Next test was raster engraving. Here’s what my file looked like:
And here’s my first attempt. I tried a very low power setting again, based on the fine results from vector engraving. However, it wasn’t enough for raster engraving. You can see how the fine lines tend to fade out. Note how the fat lines have been broken into two lines, on the left and right edges where the laser turns on during rastering, and the horizontal fat line is missing entirely because it doesn’t get the turn-on pulse.
So, I turned the power up until the fat lines filled in. Here’s the result. The fine lines are nicely fleshed out and the fat lines are filled in, and everything is nice and dark.

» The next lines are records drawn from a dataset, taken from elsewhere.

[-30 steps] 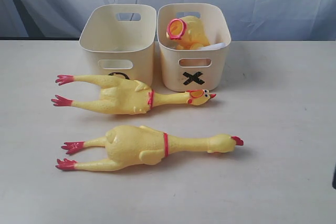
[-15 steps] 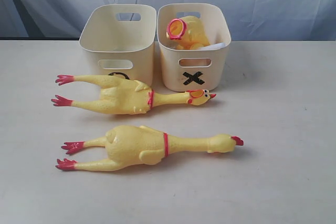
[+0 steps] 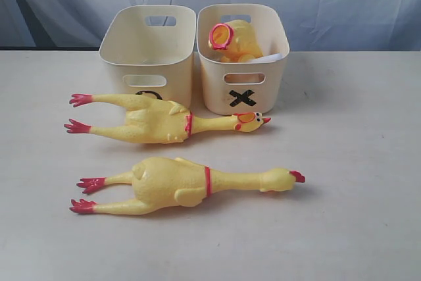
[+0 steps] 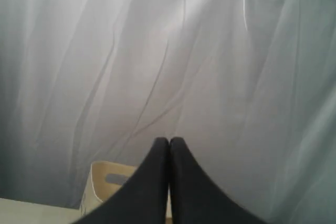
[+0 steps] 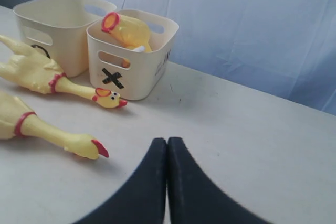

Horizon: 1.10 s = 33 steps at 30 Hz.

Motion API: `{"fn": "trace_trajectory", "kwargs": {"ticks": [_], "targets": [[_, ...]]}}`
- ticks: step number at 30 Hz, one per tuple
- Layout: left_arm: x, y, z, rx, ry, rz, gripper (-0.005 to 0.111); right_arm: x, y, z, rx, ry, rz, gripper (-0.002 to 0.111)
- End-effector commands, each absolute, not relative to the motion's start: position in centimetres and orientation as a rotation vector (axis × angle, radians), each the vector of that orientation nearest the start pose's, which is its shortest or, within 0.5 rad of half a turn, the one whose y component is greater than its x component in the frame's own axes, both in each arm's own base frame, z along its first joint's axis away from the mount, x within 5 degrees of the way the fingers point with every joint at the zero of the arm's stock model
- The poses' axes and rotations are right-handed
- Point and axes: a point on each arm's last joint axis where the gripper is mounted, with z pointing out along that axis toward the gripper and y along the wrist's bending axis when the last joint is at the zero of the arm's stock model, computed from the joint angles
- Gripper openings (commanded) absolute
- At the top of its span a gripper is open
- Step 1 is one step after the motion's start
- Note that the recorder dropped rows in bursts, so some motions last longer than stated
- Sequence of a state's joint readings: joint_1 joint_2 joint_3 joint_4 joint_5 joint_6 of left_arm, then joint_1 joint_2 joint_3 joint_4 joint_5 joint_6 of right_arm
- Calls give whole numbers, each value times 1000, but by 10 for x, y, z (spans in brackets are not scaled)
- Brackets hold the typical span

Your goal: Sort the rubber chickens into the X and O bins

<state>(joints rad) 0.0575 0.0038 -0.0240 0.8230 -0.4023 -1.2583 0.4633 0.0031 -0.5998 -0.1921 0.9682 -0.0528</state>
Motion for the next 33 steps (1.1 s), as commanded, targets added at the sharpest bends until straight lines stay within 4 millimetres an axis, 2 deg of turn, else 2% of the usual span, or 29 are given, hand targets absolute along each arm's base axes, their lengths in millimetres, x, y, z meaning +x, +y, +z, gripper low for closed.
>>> {"fn": "trace_trajectory", "kwargs": {"ticks": [1, 4, 11, 21, 33], "targets": [[46, -34, 251, 84, 1319, -534, 0, -9, -23, 312, -462, 1805, 43, 0], [46, -41, 259, 182, 1367, -540, 0, -9, -23, 311, -464, 1821, 45, 0], [61, -48, 278, 342, 1491, -515, 13, -8, -22, 304, -474, 1866, 48, 0], [94, -56, 296, 515, 1653, -580, 31, -1, -16, 285, -502, 1943, 67, 0], [139, -61, 316, 631, 1739, -685, 50, -2, -16, 285, -498, 1946, 76, 0]]}}
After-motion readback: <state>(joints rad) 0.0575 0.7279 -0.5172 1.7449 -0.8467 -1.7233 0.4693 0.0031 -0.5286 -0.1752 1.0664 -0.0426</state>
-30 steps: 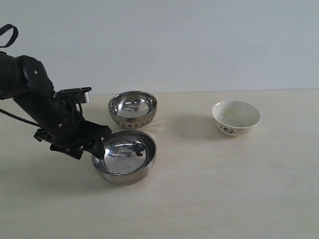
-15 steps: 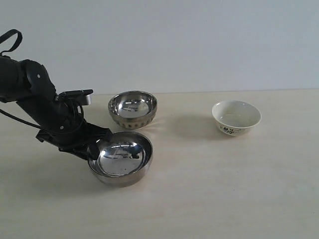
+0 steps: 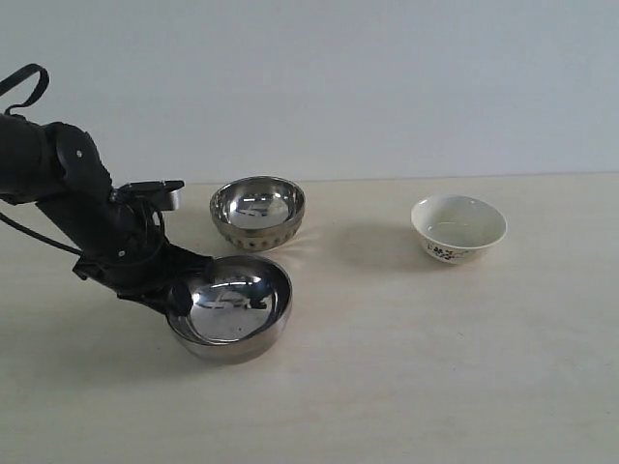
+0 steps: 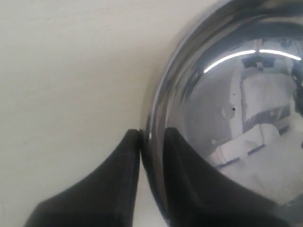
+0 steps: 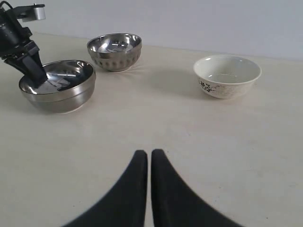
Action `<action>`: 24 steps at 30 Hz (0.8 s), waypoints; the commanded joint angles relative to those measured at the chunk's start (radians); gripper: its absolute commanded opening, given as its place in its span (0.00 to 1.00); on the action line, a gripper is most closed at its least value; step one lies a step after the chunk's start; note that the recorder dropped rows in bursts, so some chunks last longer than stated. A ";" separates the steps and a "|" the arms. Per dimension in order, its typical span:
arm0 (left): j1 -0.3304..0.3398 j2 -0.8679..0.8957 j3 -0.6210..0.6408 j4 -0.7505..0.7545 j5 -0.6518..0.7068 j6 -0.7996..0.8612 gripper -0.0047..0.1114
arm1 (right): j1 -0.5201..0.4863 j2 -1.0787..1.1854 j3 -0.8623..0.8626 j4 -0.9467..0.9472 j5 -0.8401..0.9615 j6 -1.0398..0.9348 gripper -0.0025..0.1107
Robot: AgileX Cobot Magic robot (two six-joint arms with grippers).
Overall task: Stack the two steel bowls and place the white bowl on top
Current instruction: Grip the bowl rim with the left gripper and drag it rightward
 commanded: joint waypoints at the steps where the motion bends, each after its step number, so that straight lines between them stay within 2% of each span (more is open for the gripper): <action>1: -0.005 0.035 -0.005 -0.027 -0.003 0.007 0.17 | -0.006 -0.006 0.000 -0.005 -0.005 -0.004 0.02; 5: -0.005 0.035 -0.007 -0.027 -0.007 0.009 0.16 | -0.006 -0.006 0.000 -0.005 -0.005 -0.004 0.02; 9: -0.005 0.011 -0.007 -0.029 0.002 0.034 0.07 | -0.006 -0.006 0.000 -0.005 -0.005 -0.004 0.02; 18: -0.005 -0.076 -0.007 -0.029 0.055 0.056 0.07 | -0.006 -0.006 0.000 -0.005 -0.005 -0.004 0.02; 24: -0.005 -0.134 -0.007 -0.029 0.155 0.058 0.07 | -0.006 -0.006 0.000 -0.005 -0.005 -0.004 0.02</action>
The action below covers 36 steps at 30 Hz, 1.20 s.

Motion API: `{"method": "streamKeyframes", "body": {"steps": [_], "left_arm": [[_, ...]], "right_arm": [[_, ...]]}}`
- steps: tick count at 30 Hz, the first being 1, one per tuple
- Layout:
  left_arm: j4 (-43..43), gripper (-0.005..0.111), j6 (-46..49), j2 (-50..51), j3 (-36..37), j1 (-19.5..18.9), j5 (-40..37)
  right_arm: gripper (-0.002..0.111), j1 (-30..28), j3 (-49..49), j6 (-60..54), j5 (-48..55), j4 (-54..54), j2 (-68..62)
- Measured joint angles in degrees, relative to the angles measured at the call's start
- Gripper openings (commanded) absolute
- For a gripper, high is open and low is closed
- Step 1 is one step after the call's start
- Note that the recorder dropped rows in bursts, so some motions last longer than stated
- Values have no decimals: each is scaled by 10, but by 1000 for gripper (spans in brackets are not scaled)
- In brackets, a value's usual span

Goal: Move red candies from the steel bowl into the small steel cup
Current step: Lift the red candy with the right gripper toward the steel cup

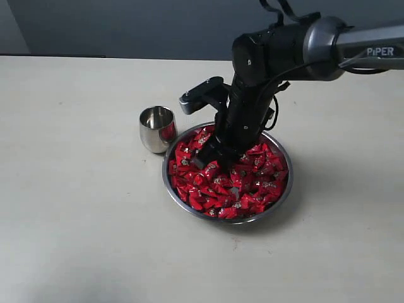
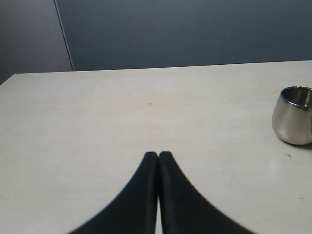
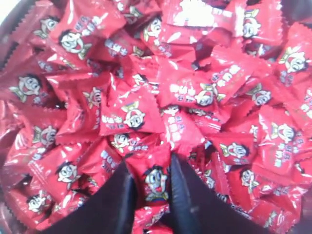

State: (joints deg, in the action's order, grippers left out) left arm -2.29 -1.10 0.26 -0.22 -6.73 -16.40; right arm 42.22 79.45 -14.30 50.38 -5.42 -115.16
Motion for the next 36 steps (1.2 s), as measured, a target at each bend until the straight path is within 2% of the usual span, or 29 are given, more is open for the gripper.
{"method": "streamKeyframes", "body": {"steps": [12,24,31,36], "left_arm": [[0,0,0,0,0,0,0],[0,0,0,0,0,0,0],[0,0,0,0,0,0,0],[0,0,0,0,0,0,0]], "right_arm": [[0,0,6,37,-16,47,34],[-1,-1,9,67,-159,72,66],[-1,-39,78,67,-183,31,57],[-1,-54,161,-3,-162,-43,26]]}}
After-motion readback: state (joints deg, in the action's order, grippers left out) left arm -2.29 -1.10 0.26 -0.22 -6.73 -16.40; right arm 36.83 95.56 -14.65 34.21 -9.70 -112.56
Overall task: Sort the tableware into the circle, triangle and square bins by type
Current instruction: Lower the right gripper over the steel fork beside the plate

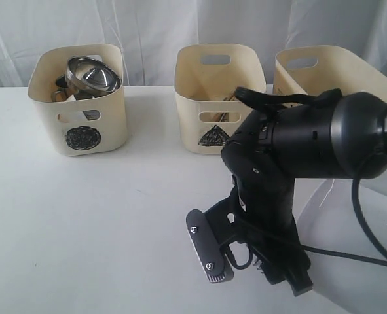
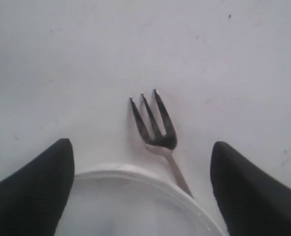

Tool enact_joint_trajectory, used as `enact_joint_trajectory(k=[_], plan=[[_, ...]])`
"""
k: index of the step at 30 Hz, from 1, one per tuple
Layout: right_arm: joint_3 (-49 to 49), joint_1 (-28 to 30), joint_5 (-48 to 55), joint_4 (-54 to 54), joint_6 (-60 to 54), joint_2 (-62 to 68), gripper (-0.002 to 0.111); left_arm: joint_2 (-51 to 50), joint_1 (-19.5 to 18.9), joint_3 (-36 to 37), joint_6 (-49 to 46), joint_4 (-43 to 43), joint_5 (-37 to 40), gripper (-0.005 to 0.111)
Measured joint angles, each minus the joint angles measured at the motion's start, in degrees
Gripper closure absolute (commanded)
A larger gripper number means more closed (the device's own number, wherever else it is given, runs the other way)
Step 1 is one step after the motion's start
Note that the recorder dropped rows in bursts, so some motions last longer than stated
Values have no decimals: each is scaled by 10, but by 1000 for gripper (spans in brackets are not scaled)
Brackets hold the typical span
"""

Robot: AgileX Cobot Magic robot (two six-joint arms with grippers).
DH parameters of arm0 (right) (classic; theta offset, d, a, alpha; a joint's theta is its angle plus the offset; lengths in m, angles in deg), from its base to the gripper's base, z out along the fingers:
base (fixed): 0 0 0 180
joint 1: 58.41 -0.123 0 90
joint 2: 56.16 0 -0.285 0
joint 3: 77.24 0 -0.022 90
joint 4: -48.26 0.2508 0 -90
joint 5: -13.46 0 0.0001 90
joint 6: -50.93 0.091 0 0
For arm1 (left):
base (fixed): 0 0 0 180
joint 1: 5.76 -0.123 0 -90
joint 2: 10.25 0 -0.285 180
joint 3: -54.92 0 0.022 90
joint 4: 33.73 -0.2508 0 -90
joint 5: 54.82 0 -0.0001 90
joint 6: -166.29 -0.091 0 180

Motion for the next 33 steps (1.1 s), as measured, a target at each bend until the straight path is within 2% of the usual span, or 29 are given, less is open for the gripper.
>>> enact_joint_trajectory(k=[7, 33], plan=[[0, 0, -35, 0, -5, 23, 37, 0, 0, 0, -17, 0, 0, 107], [-1, 5, -42, -20, -5, 48, 37, 0, 0, 0, -26, 0, 0, 107]])
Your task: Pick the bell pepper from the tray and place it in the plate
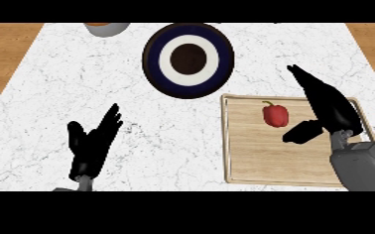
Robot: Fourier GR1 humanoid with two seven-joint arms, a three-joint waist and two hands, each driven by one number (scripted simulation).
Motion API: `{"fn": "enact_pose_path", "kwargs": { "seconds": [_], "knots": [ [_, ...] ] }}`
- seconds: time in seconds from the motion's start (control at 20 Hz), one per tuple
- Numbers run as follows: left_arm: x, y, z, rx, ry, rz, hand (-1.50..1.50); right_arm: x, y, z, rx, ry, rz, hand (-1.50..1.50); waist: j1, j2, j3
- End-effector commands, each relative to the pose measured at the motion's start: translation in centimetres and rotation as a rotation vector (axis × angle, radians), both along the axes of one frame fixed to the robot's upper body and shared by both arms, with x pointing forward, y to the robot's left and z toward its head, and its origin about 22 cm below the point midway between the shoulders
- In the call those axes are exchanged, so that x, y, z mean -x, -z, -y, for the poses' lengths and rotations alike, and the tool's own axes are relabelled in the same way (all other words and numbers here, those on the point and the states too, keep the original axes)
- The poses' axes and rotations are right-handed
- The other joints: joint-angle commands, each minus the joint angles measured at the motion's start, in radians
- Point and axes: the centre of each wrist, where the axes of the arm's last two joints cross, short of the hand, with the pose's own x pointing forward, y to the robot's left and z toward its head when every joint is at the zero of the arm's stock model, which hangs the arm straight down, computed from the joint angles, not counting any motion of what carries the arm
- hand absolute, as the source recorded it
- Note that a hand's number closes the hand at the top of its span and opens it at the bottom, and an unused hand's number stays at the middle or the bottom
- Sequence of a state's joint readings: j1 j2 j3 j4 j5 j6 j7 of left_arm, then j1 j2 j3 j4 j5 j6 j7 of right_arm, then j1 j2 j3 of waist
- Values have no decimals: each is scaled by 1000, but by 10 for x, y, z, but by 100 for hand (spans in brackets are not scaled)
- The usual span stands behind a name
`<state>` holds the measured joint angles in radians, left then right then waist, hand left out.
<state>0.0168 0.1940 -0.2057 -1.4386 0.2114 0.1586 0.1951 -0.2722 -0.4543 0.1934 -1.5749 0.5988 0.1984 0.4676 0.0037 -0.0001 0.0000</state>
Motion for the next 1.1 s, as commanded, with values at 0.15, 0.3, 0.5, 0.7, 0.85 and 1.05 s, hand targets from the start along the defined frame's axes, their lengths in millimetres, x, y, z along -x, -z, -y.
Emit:
{"fn": "enact_pose_path", "kwargs": {
  "seconds": [0.15,0.3,0.5,0.7,0.85,1.05],
  "knots": [
    [-14,-9,22,3,4,2,0,-6,27,-20,12,-29,-25,-150,-1,0,0],
    [-11,-2,-16,6,-22,-2,0,-18,15,3,25,-27,-84,-150,-1,0,0],
    [0,-4,-7,-10,7,-2,0,-25,39,-18,126,-66,-130,150,5,1,0],
    [-6,-4,-21,12,-18,-11,0,-24,41,-13,140,-128,-69,150,0,0,0],
    [-5,10,-19,-7,1,-23,0,-23,40,-2,147,-107,-30,150,-2,0,0],
    [-3,9,-1,12,-4,-24,0,-10,49,14,179,-126,11,150,-3,0,0]
  ]
}}
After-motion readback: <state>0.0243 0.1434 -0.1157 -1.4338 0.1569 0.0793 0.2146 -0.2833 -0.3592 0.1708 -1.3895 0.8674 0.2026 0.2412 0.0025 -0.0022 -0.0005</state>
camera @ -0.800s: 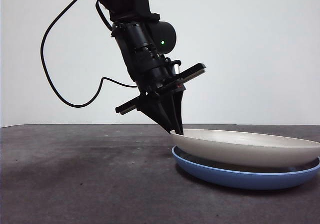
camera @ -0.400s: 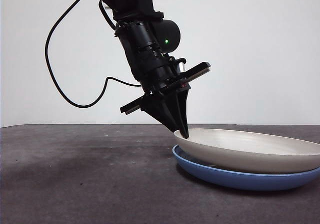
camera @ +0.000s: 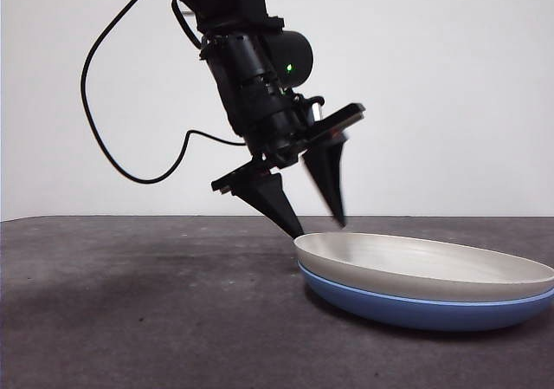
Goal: Pick up the white plate, put it on the blue plate, put it on desk
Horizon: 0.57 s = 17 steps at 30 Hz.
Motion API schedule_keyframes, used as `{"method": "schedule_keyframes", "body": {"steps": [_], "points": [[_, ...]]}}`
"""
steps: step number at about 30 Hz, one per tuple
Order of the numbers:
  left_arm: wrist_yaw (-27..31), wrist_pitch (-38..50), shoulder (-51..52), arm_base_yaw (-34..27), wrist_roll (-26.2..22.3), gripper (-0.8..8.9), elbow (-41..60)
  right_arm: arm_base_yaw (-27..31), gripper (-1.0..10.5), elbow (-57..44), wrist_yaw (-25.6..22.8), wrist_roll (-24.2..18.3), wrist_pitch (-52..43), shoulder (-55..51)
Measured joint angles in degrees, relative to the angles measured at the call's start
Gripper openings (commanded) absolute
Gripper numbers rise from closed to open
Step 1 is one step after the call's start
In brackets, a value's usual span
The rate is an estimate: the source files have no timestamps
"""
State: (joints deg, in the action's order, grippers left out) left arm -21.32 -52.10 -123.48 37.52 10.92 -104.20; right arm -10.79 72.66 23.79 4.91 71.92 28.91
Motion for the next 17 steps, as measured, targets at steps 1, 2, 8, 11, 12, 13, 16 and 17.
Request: {"method": "schedule_keyframes", "body": {"steps": [1, 2, 8, 11, 12, 13, 16, 17], "points": [[0.0, -0.2, 0.0, 0.0, -0.1, 4.51, -0.6, 0.0, 6.5, 0.0, 0.0, 0.0, 0.0, 0.0], [0.0, -0.7, 0.0, 0.0, -0.2, 4.81, -1.5, 0.0, 6.5, 0.0, 0.0, 0.0, 0.0, 0.0], [0.0, -6.3, 0.0, 0.0, -2.3, 6.08, -8.3, 0.0, 6.5, 0.0, 0.0, 0.0, 0.0, 0.0], [0.4, -10.7, 0.0, 0.0, -3.1, 6.08, -13.2, 0.0, 6.5, 0.0, 0.0, 0.0, 0.0, 0.0], [0.9, -12.4, 0.0, 0.0, -3.5, 6.08, -14.7, 0.0, 6.5, 0.0, 0.0, 0.0, 0.0, 0.0], [1.9, -14.6, 0.0, 0.0, -4.0, 6.08, -16.6, 0.0, 6.5, 0.0, 0.0, 0.0, 0.0, 0.0], [3.4, -20.3, 0.0, 0.0, -5.1, 6.08, -21.6, 0.0, 6.5, 0.0, 0.0, 0.0, 0.0, 0.0], [3.4, -22.8, 0.0, 0.0, -5.7, 6.08, -23.6, 0.0, 6.5, 0.0, 0.0, 0.0, 0.0, 0.0]]}}
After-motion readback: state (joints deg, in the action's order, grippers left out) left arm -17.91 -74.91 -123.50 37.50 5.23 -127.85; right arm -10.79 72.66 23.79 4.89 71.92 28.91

Very promising looking!
But then I wiped the bowl with a damp paper towel, and most of the black came right off, revealing an ugly core material that resembles cheap cardboard. This is not the effect I was hoping to get.
Even after wiping, there was some darkening in the places where the laser had the most effect, so I decided to see if I could get consistent dark engraving by simply turning up the power. I interrupted the test after it had engraved just the top of the pentagon. It was cutting quite deep into the bowl, and generating a lot of black debris on the surface.
The debris wiped off easily, but so did a lot of the black material, even deep down into the cut.
I have to conclude that this material is not suitable for raster engraving, unless you really like that ugly cardboard finish. For vector engraving, it seems OK, but you probably need to make sure to use a very low setting, so as not to penetrate the thin outer layer of the material.